Increased focus on annotation quality control

The GO resource is now 20 years old. The longevity of the resource adds a challenge to maintain and update the many existing annotations, as many of the findings published during that time have become much more precise, or were reinterpreted or superseded. We have made it a high priority to identify and correct inaccurate and out-of-date legacy annotations to make sure that GO continues to consistently reflect current knowledge. We have taken a number of different approaches to tackle this challenge. First, to ensure consistency and quality, GO biocurators meet regularly for training, establishment of annotation guidelines, and coordinated review of specific areas of biology. More recently, we have made significant efforts to integrate annotation review with ontology improvements, taking advantage of suggested changes to the ontology to clarify term definitions, intended usage, and coordinate annotation practices with curators. In addition, quality assurance is performed centrally, both computationally, to ensure annotations are valid, and manually, to ensure they accurately represent the experimental findings.

We have discovered that one of the most powerful approaches to quality control and consistency is the phylogenetic approach. Originally developed as a means of propagating annotations from experimentally studied genes to evolutionarily related genes in other species, the phylogenetic perspective provides a unified view of all experimental annotations within a evolutionarily-related protein family, allowing curators to more easily find outlier annotations (see e.g. (11)). In parallel, the development of GO-CAM models has been useful in identifying inconsistent annotation practices, and has provided opportunities to develop consortium-wide annotation guidelines. Another observation that emerged is that older annotations from isolated phenotypic observations, taken outside of other contextual data, often do not provide evidence of direct involvement of a gene in a biological process. If inconsistencies are noticed, they are reported to the contributing group for verification and correction as appropriate.

In a pilot quality assurance effort, we have requested the review (by GO Consortium biocurators) of ∼2500 manual annotations (<0.01% of the total corpus) that were judged questionable by one of the strategies above. Approximately 70–80% of the annotations flagged for review were modified to a more appropriate term or removed. We will continue to work on improving the quality of the annotations and reviewing legacy data when appropriate.
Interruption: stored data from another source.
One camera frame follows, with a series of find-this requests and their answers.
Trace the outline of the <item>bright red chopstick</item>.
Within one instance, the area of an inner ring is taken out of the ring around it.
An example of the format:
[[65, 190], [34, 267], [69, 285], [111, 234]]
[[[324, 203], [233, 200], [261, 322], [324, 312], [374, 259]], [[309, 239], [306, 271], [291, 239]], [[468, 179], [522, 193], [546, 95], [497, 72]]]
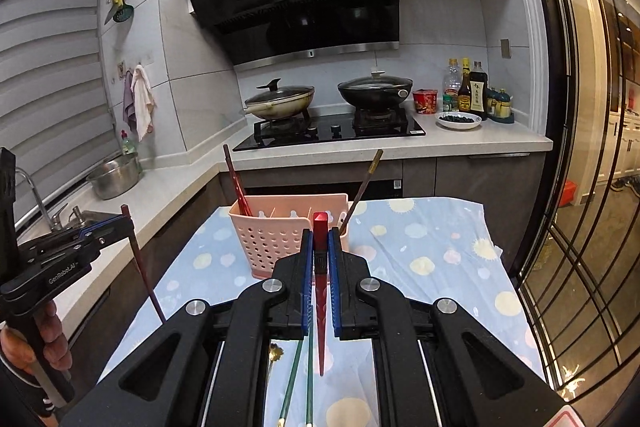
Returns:
[[318, 336], [319, 374], [324, 374], [326, 361], [326, 282], [328, 281], [329, 216], [325, 211], [314, 213], [314, 287], [316, 288], [316, 315]]

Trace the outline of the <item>dark brown chopstick gold band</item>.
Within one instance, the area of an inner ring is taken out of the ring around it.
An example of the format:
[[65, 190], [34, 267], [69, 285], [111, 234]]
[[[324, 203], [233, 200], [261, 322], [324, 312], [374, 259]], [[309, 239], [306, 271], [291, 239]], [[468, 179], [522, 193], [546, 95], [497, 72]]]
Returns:
[[346, 216], [344, 219], [341, 220], [340, 222], [340, 234], [343, 235], [348, 227], [349, 221], [350, 219], [352, 219], [352, 215], [354, 214], [356, 207], [358, 205], [358, 202], [360, 202], [360, 200], [362, 199], [362, 196], [364, 194], [364, 192], [367, 190], [367, 187], [372, 179], [372, 176], [375, 173], [375, 170], [378, 169], [378, 164], [380, 163], [380, 160], [382, 158], [384, 154], [384, 150], [377, 150], [372, 161], [371, 164], [368, 167], [368, 170], [366, 172], [366, 174], [364, 175], [364, 178], [360, 184], [360, 187], [358, 188], [358, 192], [354, 198], [354, 200], [352, 201], [352, 205], [349, 206]]

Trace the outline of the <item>dark soy sauce bottle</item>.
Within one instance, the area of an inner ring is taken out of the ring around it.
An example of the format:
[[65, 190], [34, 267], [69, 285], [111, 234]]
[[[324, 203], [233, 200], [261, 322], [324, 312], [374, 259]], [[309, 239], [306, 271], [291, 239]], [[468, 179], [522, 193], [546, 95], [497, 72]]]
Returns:
[[471, 112], [480, 116], [483, 120], [487, 119], [488, 109], [487, 109], [487, 87], [488, 87], [488, 76], [486, 72], [484, 72], [482, 63], [480, 61], [476, 61], [469, 75], [470, 80], [470, 89], [471, 89], [471, 101], [470, 101], [470, 109]]

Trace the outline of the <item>gold flower spoon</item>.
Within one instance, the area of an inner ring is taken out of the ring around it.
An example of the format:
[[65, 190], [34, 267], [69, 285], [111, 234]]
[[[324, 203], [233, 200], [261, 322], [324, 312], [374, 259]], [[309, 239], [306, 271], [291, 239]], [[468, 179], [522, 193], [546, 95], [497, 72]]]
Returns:
[[268, 350], [267, 378], [270, 378], [274, 363], [284, 355], [283, 349], [277, 343], [270, 343]]

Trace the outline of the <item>white plate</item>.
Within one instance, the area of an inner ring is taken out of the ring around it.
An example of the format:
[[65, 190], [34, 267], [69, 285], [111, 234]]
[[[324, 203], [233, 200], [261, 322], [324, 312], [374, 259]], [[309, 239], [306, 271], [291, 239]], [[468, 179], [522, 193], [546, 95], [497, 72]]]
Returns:
[[436, 122], [446, 129], [466, 131], [480, 127], [482, 118], [469, 113], [442, 112], [436, 116]]

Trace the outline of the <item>black wok with lid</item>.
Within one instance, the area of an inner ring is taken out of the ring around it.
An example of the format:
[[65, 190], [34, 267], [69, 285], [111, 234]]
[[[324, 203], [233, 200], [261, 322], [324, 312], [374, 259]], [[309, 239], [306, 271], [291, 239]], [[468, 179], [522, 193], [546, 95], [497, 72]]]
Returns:
[[410, 78], [371, 72], [368, 77], [344, 81], [337, 85], [344, 100], [362, 110], [394, 109], [408, 98], [413, 88]]

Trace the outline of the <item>beige wok with lid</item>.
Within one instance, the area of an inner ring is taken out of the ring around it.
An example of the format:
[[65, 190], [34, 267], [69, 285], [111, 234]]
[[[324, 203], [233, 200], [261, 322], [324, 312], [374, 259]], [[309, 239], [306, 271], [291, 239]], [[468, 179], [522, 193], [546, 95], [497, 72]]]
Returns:
[[274, 78], [244, 102], [244, 113], [262, 120], [281, 120], [304, 113], [314, 99], [314, 87], [279, 86]]

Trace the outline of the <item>clear oil bottle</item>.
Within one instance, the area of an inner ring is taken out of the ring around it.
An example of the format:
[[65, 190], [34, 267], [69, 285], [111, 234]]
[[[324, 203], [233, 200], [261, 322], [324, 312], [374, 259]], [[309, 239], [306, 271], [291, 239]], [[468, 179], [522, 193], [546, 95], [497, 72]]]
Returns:
[[448, 69], [442, 80], [442, 110], [455, 112], [458, 109], [458, 92], [461, 87], [461, 74], [456, 58], [450, 58]]

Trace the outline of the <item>green chopstick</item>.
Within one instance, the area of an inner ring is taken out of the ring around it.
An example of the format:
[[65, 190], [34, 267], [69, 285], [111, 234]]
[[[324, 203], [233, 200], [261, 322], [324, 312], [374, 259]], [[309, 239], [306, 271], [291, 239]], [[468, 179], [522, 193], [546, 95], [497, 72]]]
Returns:
[[302, 356], [303, 344], [304, 344], [303, 339], [297, 341], [297, 345], [294, 353], [294, 359], [292, 362], [290, 373], [288, 373], [288, 382], [286, 383], [285, 393], [284, 393], [282, 405], [280, 408], [279, 418], [277, 422], [278, 427], [284, 427], [286, 424], [286, 419], [288, 418], [288, 410], [290, 409], [290, 406], [291, 406], [300, 357]]
[[309, 326], [307, 347], [305, 426], [314, 427], [314, 329]]

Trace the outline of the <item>amber sauce bottle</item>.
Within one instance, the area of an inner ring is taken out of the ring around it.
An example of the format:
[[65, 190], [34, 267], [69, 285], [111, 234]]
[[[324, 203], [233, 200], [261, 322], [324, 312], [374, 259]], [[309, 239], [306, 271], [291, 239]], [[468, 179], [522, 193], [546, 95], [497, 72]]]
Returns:
[[471, 65], [469, 57], [462, 58], [461, 86], [458, 90], [458, 111], [471, 112]]

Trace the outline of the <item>red instant noodle cup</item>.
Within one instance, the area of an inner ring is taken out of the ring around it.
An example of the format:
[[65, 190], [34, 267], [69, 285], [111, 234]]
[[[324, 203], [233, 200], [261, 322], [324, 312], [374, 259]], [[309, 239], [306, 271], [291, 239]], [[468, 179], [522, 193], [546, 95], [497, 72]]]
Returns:
[[412, 92], [414, 109], [417, 114], [433, 115], [437, 113], [438, 91], [419, 89]]

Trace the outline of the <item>green dish soap bottle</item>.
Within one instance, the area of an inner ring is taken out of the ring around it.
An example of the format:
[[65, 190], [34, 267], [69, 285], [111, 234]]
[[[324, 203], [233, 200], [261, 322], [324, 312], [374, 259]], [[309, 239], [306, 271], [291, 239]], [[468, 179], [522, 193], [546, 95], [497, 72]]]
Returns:
[[120, 139], [122, 139], [122, 153], [126, 155], [137, 154], [137, 147], [134, 145], [134, 142], [131, 141], [125, 130], [120, 132]]

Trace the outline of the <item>steel faucet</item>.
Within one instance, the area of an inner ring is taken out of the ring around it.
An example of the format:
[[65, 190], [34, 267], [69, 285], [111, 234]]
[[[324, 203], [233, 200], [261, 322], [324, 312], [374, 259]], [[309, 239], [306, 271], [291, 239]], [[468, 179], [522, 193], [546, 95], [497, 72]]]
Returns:
[[42, 197], [40, 196], [37, 185], [35, 184], [30, 174], [21, 167], [16, 167], [15, 173], [17, 174], [17, 176], [21, 176], [24, 179], [24, 181], [29, 186], [30, 191], [32, 191], [32, 195], [34, 195], [36, 206], [40, 211], [40, 215], [42, 219], [44, 220], [44, 222], [46, 222], [46, 225], [48, 226], [49, 230], [52, 232], [63, 231], [64, 227], [60, 220], [60, 214], [62, 210], [65, 208], [65, 206], [63, 206], [57, 212], [53, 213], [53, 215], [50, 215], [50, 213], [48, 213], [46, 205], [44, 205]]

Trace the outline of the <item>dark red chopstick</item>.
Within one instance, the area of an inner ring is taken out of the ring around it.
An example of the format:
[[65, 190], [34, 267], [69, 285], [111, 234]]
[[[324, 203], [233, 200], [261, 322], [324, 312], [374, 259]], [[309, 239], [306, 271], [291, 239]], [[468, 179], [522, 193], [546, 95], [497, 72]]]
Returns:
[[160, 307], [160, 303], [158, 302], [158, 299], [157, 299], [157, 297], [155, 295], [154, 288], [152, 287], [152, 285], [150, 283], [150, 280], [149, 280], [149, 277], [148, 277], [148, 273], [146, 273], [146, 269], [145, 269], [144, 262], [143, 262], [143, 257], [142, 257], [142, 252], [141, 252], [141, 248], [140, 248], [140, 246], [138, 244], [136, 231], [134, 231], [134, 221], [132, 221], [129, 207], [126, 204], [122, 204], [120, 206], [120, 213], [124, 217], [126, 217], [127, 220], [129, 221], [130, 231], [128, 233], [128, 241], [129, 241], [129, 245], [130, 245], [132, 254], [134, 255], [134, 262], [136, 262], [137, 270], [138, 270], [138, 272], [140, 274], [140, 277], [142, 278], [142, 283], [144, 285], [146, 293], [148, 294], [148, 297], [151, 300], [153, 309], [155, 310], [158, 318], [160, 319], [160, 323], [165, 324], [166, 323], [165, 314], [164, 314], [162, 308]]
[[238, 202], [239, 213], [242, 216], [253, 217], [254, 213], [250, 208], [250, 202], [248, 201], [240, 177], [236, 172], [231, 173], [231, 181], [234, 187], [236, 201]]
[[252, 208], [250, 208], [250, 204], [246, 199], [246, 195], [245, 195], [240, 177], [233, 166], [230, 148], [227, 143], [224, 143], [224, 160], [226, 161], [226, 164], [229, 170], [230, 178], [231, 178], [232, 185], [236, 195], [236, 201], [238, 202], [239, 212], [243, 216], [252, 217], [253, 216]]

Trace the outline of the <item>green hanging ladle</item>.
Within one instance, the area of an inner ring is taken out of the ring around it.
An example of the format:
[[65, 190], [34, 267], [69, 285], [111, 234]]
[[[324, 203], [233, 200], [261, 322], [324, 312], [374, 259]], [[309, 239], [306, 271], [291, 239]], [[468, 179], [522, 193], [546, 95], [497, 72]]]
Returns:
[[111, 0], [111, 7], [107, 12], [104, 24], [110, 20], [114, 23], [125, 23], [134, 15], [134, 7], [126, 0]]
As a result, we expect that the increase in annotations and new ontology terms may not be as rapid as in the past, at least for the main species annotated by the consortium members, as a greater proportion of our efforts will be dedicated to reviewing and revising older annotations.
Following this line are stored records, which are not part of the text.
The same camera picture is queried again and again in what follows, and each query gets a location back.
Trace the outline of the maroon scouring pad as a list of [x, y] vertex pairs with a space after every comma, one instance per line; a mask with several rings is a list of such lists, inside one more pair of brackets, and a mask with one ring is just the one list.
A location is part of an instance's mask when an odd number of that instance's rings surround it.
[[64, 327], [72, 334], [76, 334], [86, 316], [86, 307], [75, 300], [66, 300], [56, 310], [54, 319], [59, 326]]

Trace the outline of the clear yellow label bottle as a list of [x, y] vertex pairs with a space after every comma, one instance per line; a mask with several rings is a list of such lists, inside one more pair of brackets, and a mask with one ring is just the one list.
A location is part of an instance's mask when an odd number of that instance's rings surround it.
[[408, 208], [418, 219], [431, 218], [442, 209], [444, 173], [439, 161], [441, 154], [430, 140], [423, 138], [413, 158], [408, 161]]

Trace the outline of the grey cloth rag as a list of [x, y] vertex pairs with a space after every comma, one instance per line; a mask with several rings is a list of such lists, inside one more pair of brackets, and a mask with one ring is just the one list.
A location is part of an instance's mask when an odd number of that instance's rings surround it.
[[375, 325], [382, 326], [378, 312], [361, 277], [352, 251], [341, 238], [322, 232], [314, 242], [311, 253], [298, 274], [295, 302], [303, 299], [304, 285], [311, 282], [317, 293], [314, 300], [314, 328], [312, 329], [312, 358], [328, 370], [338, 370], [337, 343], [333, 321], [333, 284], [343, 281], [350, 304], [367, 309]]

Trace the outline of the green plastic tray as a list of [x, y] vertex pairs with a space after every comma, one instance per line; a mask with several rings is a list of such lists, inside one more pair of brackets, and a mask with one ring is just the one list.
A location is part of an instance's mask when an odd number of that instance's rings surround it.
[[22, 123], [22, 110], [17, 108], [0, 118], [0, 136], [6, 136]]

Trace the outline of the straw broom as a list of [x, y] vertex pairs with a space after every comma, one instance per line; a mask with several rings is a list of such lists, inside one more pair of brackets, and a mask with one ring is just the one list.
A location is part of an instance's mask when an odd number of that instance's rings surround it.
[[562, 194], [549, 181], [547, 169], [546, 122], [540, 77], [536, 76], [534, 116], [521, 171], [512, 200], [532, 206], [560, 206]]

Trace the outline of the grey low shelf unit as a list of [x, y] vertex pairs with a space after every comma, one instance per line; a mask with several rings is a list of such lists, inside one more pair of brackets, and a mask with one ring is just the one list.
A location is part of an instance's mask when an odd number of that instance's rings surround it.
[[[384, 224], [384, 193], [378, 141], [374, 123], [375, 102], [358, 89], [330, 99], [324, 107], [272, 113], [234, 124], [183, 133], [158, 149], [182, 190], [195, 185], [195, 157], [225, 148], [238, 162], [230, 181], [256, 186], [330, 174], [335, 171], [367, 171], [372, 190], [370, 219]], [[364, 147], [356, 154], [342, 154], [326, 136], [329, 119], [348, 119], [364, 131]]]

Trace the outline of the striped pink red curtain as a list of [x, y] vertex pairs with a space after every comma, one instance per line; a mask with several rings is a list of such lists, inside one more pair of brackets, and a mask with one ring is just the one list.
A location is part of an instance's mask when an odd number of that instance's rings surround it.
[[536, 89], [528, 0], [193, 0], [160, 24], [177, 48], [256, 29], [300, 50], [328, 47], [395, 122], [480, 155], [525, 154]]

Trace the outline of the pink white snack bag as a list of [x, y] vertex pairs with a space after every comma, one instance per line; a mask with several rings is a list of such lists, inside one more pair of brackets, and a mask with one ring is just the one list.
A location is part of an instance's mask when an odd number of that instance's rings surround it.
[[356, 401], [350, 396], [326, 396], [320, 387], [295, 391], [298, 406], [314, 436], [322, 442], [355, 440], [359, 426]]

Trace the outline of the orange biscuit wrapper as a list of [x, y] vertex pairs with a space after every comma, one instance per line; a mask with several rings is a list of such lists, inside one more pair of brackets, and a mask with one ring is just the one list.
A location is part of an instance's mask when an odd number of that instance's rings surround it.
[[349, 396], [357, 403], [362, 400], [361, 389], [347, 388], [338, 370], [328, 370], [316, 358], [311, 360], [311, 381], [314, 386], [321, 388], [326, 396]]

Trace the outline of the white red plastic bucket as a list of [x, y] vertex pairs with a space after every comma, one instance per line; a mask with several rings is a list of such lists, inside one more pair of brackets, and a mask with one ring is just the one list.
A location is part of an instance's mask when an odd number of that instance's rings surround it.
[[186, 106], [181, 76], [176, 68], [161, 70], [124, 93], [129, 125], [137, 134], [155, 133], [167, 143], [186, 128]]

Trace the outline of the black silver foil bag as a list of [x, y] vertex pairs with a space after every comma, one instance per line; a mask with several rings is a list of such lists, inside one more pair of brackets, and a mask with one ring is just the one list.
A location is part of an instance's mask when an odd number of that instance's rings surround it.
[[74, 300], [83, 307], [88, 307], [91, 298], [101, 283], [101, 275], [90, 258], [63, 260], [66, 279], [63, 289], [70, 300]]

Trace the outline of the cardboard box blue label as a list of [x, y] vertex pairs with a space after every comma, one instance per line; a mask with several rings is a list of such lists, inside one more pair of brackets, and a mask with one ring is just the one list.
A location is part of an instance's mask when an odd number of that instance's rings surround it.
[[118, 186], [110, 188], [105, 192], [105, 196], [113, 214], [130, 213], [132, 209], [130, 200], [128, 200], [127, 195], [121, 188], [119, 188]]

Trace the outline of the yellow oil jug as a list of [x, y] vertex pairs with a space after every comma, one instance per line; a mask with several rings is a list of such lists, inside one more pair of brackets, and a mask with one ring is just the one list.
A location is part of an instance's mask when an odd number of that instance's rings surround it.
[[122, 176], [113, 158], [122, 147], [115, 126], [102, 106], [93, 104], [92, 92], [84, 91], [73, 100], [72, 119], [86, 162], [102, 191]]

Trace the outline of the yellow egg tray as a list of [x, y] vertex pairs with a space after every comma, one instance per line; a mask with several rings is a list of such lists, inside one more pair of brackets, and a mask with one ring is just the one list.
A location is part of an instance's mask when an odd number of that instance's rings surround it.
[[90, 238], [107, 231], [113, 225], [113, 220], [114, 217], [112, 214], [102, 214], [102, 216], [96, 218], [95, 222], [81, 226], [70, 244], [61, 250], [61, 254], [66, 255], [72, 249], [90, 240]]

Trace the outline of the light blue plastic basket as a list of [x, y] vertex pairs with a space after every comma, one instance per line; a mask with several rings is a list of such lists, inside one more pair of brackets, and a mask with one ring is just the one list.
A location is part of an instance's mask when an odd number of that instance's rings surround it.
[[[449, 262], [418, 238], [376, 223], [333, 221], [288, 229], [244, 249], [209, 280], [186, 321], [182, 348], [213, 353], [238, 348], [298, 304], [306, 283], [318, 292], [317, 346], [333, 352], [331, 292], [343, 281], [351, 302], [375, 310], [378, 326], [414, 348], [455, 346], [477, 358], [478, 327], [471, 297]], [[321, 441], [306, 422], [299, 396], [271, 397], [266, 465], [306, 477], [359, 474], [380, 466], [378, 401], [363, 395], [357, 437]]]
Ontology revision and integration

Since our last update article, we have developed an entirely new process for ontology editing and maintenance that has dramatically increased efficiency and enabled extensive real-time quality checks. Ontology editing is now performed in an OWL-based environment using the ontology editing tool Protégé (12). The ontology is versioned and tracked using a GitHub repository (https://github.com/geneontology/go-ontology). One major advantage of the new ontology management process is that the work can be parallelized among multiple editors, thus increasing efficiency. In addition, real-time quality checks prevent errors that would otherwise require revisiting the same editing task more than once to correct them.

GO continues to integrate and align with external ontology resources in two main ways: import of sub-ontologies used to define GO terms, and inclusion of external cross-references. GO utilizes the structure of external ontologies to aid in reasoning and in the automatic inference of relations between GO terms (13). GO imports subsets of these external ontologies that include information about anatomical structures, cell types, chemicals and taxonomic groupings: Uberon (14), Protein Ontology (15), Plant Ontology (16), ChEBI (17), Relations Ontology (18), NCBI Taxonomy (19), Sequence Ontology (20), Ontology of Biological Attributes (http://www.obofoundry.org/ontology/oba.html), Fungal Anatomy Ontology (http://www.obofoundry.org/ontology/fao.html), Phenotypic Quality Ontology (http://obofoundry.org/ontology/pato.html), and Common Anatomy Reference Ontology (http://www.obofoundry.org/ontology/caro.html). GO also maintains cross-references between terms and multiple widely-used external resources, including Reactome (21), The Annotated Reactions Database (Rhea) (22), Enzyme Commission (EC; http://www.sbcs.qmul.ac.uk/iubmb/enzyme/), IntAct, Complex Portal (23) and MetaCyc (24).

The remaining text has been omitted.